Once you find the line containing "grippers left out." in the data below, copy it and each following line exactly, up to and including the line containing "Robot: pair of", and nothing else.

*DATASET SECTION*
========================================================================

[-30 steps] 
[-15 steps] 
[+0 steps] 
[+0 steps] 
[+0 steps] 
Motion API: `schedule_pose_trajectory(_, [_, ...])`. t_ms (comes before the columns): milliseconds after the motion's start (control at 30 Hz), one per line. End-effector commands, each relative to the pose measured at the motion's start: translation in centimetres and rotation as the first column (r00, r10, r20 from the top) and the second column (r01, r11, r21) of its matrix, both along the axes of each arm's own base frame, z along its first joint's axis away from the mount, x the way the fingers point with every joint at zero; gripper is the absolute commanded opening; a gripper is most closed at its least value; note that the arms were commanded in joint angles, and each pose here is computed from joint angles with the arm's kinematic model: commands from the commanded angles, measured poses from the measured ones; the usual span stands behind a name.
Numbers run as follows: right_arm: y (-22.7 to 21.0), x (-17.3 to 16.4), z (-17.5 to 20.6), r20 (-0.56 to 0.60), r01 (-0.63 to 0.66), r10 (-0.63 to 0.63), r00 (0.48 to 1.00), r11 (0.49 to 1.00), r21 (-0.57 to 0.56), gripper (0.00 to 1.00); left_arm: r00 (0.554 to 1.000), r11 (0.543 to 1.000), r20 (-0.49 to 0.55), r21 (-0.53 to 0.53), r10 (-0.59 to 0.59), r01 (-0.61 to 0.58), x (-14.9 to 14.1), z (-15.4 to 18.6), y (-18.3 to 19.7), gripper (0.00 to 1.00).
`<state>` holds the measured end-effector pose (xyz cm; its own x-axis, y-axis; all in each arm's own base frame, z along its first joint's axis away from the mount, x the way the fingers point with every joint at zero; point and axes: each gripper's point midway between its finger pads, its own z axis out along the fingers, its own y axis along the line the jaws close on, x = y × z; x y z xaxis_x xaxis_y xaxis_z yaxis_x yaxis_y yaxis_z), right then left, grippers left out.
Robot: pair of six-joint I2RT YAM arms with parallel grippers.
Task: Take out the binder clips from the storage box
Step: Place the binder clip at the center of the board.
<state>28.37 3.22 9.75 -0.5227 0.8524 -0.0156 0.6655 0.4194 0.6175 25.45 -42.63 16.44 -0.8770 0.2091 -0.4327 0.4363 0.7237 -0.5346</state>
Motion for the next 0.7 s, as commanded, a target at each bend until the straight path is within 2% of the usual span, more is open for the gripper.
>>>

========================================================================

*RESPONSE AREA*
`<state>` holds the measured end-effector pose (xyz cm; its own x-axis, y-axis; all in each arm's own base frame, z along its first joint's axis away from the mount, x the way the fingers point with every joint at zero; point and axes: each gripper's point midway between its finger pads, its own z axis out along the fingers, its own y axis along the line the jaws close on, x = y × z; x y z xaxis_x xaxis_y xaxis_z yaxis_x yaxis_y yaxis_z), right then left, grippers left out.
Robot: pair of six-joint I2RT YAM arms with parallel grippers.

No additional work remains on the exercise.